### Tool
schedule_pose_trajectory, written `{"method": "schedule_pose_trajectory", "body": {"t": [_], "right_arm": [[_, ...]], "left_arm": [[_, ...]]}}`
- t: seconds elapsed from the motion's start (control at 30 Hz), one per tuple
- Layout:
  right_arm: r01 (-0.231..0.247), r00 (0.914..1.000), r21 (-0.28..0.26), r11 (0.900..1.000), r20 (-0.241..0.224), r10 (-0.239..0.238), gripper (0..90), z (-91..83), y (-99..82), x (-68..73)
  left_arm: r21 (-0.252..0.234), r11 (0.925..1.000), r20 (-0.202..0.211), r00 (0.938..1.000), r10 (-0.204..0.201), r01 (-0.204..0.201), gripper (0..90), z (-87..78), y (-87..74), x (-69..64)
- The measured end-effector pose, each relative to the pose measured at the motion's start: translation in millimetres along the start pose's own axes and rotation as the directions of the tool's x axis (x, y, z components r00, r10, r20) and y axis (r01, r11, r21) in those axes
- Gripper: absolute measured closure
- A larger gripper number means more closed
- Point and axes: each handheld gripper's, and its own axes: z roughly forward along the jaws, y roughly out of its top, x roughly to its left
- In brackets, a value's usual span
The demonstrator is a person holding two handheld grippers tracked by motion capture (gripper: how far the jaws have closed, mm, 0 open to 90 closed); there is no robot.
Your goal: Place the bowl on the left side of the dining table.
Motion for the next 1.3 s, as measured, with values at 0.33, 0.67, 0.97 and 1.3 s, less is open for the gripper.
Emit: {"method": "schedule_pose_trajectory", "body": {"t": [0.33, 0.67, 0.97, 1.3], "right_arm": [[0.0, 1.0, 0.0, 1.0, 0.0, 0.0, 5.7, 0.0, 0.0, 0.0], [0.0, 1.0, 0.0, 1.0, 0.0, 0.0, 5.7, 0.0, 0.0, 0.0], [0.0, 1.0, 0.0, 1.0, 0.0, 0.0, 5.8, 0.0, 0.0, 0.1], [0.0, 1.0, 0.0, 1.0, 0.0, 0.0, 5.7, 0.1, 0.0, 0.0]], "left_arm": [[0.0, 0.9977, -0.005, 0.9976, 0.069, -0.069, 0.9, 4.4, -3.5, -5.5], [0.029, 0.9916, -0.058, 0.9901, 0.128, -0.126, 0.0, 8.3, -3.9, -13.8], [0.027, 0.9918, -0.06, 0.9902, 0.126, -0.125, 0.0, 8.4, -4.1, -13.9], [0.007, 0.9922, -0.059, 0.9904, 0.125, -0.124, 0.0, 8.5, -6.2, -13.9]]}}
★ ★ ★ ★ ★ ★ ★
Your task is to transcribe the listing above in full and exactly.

### Tool
schedule_pose_trajectory, written `{"method": "schedule_pose_trajectory", "body": {"t": [_], "right_arm": [[_, ...]], "left_arm": [[_, ...]]}}`
- t: seconds elapsed from the motion's start (control at 30 Hz), one per tuple
- Layout:
  right_arm: r01 (-0.231..0.247), r00 (0.914..1.000), r21 (-0.28..0.26), r11 (0.900..1.000), r20 (-0.241..0.224), r10 (-0.239..0.238), gripper (0..90), z (-91..83), y (-99..82), x (-68..73)
  left_arm: r21 (-0.252..0.234), r11 (0.925..1.000), r20 (-0.202..0.211), r00 (0.938..1.000), r10 (-0.204..0.201), r01 (-0.204..0.201), gripper (0..90), z (-87..78), y (-87..74), x (-69..64)
- The measured end-effector pose, each relative to the pose measured at the motion's start: translation in millimetres along the start pose's own axes and rotation as the directions of the tool's x axis (x, y, z components r00, r10, r20) and y axis (r01, r11, r21) in those axes
- Gripper: absolute measured closure
- A larger gripper number means more closed
- Point and axes: each handheld gripper's, and its own axes: z roughly forward along the jaws, y roughly out of its top, x roughly to its left
- In brackets, a value's usual span
The demonstrator is a person holding two handheld grippers tracked by motion capture (gripper: how far the jaws have closed, mm, 0 open to 90 closed); there is no robot.
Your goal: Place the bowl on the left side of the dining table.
Motion for the next 1.3 s, as measured, with values at 0.33, 0.67, 0.97 and 1.3 s, less is open for the gripper.
Emit: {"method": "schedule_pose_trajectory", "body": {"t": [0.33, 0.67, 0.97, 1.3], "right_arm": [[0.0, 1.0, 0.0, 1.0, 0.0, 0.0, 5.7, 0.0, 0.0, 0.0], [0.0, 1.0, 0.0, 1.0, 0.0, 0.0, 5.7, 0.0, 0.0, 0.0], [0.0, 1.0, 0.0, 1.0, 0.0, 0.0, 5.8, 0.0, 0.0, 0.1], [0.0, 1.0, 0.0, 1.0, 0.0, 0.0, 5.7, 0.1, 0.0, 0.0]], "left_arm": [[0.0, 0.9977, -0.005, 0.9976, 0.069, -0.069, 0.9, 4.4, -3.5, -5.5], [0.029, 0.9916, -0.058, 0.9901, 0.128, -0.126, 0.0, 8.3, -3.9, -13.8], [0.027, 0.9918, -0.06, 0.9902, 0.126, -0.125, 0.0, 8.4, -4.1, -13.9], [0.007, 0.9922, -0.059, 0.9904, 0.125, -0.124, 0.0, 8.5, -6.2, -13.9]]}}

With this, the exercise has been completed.